- What to work on
Return only those lines of the material that contain "target".
==================================================
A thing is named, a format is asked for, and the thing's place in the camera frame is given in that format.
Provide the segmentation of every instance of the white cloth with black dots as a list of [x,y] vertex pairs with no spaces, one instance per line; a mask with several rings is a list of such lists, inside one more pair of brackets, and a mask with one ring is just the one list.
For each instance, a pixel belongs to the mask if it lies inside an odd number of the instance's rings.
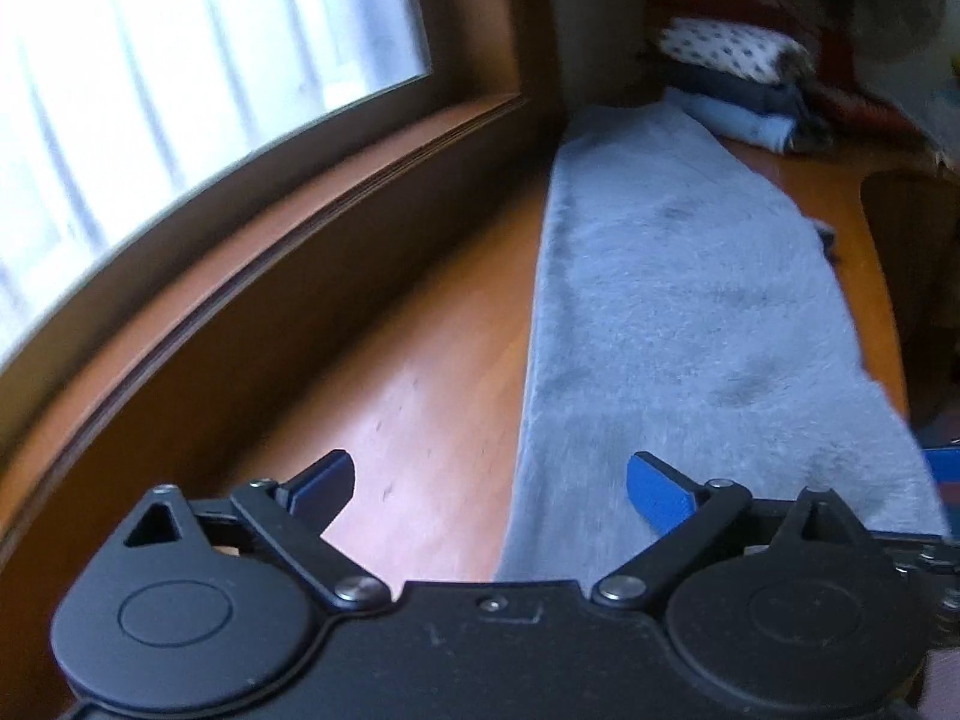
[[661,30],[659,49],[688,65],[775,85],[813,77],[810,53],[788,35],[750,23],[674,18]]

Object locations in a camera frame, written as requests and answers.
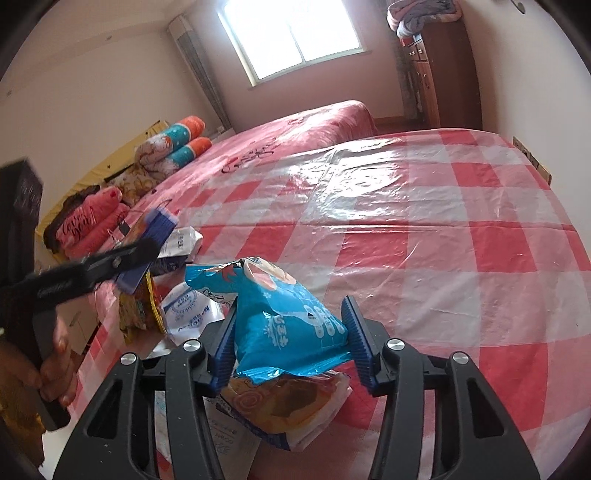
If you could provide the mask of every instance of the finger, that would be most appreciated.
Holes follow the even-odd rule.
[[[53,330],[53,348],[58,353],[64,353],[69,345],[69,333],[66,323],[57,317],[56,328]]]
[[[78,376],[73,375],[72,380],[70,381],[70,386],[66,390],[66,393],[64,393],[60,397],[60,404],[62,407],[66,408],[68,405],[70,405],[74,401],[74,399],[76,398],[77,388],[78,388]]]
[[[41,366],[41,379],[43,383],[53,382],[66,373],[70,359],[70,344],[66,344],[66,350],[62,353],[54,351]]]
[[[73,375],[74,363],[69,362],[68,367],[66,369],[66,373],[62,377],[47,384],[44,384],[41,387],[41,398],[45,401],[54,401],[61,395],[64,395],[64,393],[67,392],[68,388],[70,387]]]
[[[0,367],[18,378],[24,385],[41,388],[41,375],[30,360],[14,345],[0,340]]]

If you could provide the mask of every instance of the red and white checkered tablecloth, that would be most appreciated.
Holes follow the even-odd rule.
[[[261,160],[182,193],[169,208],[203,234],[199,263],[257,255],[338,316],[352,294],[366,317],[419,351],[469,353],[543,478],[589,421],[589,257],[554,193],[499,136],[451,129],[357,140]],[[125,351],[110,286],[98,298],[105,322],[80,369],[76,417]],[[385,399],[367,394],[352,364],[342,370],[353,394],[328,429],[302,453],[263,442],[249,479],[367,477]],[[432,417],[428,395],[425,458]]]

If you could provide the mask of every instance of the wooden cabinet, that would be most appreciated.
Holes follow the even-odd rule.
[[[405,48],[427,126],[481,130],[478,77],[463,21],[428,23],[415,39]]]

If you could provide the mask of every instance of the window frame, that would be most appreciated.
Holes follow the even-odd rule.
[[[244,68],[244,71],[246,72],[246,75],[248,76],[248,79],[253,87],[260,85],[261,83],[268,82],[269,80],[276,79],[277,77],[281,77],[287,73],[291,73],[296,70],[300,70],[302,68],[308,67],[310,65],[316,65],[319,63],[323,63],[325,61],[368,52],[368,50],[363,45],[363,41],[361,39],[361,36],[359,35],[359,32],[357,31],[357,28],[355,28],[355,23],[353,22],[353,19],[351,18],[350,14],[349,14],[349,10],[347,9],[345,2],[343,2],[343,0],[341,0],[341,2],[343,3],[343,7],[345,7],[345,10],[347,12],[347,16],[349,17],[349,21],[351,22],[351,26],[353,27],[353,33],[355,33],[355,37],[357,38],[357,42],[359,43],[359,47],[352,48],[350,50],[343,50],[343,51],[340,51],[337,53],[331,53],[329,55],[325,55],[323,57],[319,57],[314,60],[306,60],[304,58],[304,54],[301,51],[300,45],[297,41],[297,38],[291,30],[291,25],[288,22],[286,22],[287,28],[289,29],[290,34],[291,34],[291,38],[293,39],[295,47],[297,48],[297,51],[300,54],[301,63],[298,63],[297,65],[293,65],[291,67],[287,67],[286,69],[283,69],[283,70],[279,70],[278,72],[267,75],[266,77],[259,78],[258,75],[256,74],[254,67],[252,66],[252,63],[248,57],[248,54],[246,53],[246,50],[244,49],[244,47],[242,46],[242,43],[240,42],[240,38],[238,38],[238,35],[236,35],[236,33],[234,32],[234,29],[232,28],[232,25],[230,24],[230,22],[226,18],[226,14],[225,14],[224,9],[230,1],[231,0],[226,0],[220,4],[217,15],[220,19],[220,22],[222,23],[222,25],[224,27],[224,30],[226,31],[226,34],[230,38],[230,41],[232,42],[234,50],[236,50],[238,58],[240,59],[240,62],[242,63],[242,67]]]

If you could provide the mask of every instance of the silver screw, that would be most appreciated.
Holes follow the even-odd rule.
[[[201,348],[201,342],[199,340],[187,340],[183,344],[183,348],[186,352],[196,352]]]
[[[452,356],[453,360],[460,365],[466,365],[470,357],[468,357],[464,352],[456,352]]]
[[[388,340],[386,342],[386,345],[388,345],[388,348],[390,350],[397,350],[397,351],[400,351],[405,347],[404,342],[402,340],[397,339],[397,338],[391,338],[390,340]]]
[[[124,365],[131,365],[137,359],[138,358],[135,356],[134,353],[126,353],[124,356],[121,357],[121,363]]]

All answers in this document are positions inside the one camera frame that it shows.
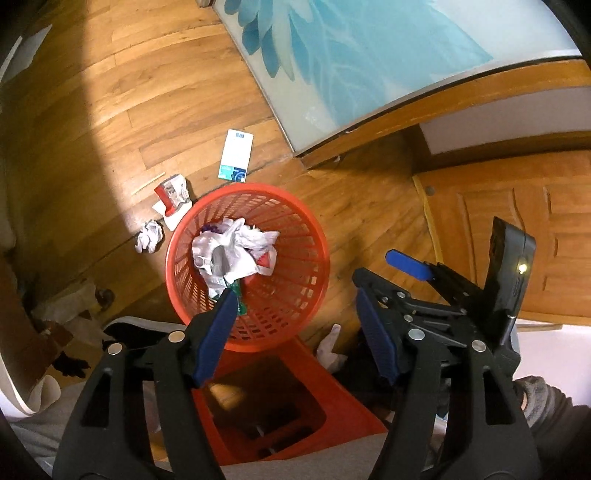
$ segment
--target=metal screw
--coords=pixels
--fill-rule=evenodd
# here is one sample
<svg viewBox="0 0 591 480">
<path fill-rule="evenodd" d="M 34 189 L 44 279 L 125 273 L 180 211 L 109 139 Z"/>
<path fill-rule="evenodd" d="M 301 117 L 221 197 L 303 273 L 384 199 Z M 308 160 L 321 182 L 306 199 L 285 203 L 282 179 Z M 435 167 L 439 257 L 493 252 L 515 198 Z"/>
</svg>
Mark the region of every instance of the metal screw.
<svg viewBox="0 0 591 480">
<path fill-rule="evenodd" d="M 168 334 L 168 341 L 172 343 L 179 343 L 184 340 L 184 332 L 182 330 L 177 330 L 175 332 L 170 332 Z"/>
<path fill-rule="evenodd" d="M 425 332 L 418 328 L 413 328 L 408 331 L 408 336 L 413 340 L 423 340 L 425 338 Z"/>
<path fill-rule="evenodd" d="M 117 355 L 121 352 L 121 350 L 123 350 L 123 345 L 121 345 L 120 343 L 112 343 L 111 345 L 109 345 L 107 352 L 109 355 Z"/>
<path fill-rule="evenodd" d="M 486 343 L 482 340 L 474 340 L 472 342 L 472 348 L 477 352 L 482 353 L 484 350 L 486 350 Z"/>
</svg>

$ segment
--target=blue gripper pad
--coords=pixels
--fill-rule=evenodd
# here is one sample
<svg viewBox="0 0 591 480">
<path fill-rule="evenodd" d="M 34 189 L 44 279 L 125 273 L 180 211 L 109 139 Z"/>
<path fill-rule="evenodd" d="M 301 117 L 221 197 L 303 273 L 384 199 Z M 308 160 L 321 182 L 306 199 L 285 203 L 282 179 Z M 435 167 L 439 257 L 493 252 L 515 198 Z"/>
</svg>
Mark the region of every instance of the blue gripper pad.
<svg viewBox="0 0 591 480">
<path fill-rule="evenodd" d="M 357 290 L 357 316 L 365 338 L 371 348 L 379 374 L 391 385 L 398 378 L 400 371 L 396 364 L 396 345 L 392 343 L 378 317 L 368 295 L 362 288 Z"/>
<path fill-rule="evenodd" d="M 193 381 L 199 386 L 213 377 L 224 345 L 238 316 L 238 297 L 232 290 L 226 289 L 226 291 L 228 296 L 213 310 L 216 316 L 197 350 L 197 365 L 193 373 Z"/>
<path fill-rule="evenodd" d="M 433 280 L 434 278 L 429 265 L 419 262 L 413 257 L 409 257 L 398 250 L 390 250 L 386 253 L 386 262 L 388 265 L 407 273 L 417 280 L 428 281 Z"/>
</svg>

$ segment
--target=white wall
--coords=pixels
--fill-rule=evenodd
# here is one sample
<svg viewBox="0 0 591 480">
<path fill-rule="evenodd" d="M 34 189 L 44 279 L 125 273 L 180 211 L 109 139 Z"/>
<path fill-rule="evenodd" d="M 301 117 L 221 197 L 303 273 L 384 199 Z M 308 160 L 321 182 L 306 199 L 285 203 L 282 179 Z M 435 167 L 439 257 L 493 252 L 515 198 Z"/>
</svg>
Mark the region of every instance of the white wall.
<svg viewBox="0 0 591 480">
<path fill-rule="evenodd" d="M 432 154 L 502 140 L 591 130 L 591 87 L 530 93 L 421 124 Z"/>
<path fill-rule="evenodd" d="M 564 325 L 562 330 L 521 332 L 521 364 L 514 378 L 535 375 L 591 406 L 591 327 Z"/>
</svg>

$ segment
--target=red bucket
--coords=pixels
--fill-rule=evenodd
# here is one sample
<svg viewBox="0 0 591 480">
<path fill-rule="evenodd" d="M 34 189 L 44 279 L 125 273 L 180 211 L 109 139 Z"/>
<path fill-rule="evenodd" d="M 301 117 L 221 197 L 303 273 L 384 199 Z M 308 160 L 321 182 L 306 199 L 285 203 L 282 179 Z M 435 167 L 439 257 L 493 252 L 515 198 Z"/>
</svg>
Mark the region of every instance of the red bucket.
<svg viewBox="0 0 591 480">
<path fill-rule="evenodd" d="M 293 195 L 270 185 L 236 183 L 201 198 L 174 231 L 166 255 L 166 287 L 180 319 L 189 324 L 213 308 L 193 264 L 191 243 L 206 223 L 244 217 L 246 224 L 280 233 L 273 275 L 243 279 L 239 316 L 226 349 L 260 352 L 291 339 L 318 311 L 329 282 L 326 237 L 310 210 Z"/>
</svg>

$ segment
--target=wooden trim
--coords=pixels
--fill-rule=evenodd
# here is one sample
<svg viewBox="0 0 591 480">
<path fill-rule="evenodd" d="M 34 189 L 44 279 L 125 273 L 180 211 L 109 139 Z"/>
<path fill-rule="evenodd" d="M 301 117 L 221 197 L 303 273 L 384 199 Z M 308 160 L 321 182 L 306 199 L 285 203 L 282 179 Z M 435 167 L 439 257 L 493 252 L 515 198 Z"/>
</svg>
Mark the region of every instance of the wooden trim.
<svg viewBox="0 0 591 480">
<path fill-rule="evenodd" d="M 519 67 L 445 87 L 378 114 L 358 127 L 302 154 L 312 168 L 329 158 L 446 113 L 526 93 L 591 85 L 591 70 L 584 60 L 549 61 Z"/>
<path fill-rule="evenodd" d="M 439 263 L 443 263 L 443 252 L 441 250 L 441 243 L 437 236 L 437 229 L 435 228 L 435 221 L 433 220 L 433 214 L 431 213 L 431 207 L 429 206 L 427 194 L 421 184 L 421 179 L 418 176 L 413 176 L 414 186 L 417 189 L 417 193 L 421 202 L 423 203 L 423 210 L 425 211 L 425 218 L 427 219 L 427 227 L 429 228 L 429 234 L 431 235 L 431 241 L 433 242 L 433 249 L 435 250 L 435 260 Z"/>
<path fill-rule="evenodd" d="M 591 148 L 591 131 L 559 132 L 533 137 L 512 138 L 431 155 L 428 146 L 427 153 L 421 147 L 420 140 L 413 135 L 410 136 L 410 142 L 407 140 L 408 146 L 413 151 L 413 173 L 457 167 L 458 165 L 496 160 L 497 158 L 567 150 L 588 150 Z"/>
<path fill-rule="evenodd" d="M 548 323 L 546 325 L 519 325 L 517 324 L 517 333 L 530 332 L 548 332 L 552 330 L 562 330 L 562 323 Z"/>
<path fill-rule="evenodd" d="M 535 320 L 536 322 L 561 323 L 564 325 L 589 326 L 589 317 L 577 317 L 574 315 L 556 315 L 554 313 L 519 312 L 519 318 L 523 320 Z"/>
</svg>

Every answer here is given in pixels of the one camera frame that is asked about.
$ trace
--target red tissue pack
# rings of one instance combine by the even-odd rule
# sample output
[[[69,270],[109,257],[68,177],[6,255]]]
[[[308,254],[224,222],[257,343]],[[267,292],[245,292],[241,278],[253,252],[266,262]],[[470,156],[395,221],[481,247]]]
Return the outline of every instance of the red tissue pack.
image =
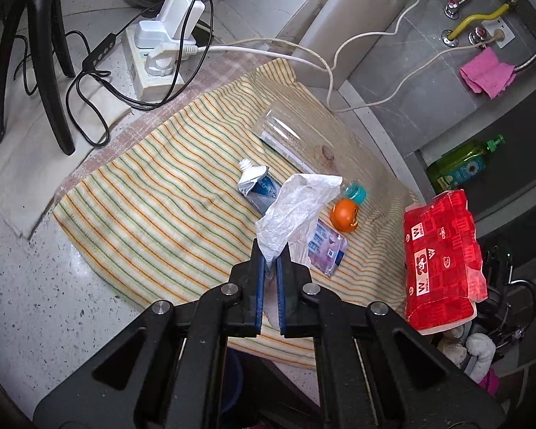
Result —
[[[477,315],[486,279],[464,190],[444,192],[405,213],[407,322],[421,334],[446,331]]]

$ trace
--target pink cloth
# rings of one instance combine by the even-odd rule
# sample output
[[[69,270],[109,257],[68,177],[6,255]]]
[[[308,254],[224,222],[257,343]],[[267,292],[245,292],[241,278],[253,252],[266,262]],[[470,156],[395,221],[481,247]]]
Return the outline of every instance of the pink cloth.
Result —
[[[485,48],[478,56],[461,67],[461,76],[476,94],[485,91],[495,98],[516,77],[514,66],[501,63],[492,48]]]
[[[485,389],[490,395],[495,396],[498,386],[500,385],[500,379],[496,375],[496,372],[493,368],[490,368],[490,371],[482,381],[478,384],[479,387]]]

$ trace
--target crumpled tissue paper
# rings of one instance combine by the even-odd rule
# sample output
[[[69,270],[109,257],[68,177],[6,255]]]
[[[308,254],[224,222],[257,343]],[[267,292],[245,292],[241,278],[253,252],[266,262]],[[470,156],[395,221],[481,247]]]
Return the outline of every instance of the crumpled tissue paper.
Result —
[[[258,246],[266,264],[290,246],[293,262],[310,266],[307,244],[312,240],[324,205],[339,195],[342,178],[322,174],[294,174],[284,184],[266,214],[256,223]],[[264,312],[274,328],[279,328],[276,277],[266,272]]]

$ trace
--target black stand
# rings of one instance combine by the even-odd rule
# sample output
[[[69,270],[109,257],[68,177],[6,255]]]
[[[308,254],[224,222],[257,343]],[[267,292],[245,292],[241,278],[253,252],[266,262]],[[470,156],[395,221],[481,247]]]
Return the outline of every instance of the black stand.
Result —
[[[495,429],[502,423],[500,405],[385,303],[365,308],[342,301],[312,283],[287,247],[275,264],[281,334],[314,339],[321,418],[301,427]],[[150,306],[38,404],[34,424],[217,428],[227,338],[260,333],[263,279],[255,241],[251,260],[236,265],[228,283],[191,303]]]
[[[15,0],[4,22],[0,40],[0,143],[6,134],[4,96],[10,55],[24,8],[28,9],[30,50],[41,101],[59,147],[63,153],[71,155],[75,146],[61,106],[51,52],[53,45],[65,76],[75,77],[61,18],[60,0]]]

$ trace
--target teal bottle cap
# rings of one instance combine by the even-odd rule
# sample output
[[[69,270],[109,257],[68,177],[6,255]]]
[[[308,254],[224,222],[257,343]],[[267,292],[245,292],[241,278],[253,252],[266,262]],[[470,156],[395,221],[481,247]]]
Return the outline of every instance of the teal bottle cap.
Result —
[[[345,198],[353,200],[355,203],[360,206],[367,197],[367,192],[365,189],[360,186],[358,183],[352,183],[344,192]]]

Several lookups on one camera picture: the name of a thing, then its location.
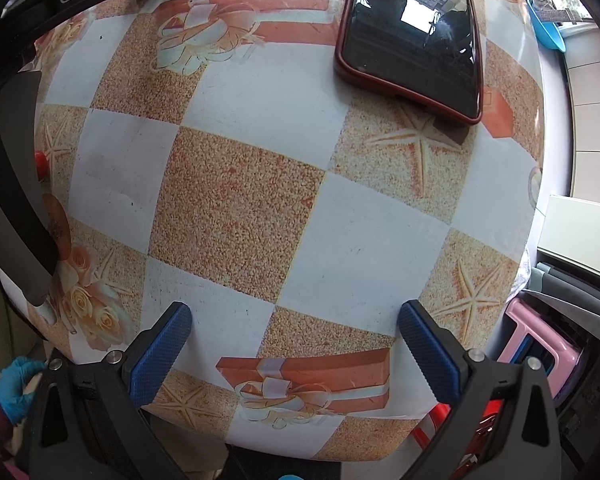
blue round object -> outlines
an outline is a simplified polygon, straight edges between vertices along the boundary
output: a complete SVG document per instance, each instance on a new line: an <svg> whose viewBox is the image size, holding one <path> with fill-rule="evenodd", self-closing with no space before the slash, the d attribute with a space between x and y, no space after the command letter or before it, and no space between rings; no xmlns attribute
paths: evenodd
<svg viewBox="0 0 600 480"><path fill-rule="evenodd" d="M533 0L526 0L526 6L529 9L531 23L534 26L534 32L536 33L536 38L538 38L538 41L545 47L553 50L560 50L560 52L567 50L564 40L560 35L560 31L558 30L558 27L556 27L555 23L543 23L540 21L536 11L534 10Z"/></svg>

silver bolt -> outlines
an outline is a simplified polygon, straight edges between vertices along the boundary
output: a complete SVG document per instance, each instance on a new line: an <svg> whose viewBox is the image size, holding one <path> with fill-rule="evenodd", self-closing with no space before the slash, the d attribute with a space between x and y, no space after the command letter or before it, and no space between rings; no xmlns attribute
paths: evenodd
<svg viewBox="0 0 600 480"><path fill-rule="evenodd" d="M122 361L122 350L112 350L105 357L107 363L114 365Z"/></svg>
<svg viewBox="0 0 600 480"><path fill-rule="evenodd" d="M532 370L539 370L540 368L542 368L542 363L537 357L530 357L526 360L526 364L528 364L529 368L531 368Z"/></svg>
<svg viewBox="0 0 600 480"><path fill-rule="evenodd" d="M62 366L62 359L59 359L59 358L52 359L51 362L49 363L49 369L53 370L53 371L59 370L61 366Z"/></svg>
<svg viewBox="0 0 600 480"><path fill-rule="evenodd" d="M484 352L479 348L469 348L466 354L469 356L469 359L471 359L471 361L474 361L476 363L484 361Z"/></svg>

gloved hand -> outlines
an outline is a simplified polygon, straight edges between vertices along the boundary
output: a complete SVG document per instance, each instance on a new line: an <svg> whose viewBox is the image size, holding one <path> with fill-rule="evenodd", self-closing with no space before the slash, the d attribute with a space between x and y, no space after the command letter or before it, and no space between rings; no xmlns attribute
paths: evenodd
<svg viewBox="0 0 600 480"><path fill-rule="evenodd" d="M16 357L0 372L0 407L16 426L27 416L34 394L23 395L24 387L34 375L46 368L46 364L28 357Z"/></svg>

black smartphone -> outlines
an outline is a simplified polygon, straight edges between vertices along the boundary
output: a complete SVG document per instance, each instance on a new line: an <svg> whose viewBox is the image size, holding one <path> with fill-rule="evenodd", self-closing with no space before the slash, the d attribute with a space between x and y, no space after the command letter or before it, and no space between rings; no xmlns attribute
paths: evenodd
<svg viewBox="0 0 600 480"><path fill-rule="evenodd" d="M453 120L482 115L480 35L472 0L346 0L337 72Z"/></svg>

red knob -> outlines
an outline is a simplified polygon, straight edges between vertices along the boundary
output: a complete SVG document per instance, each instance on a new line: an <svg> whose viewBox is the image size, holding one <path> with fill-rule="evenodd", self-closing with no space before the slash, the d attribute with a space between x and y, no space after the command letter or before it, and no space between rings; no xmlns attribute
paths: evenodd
==================================================
- Problem solution
--target=metal screw
--target=blue gripper pad
--target=white wall
--target=red bucket
--target=wooden trim
--target red tissue pack
--target pink cloth
--target crumpled tissue paper
--target black stand
--target teal bottle cap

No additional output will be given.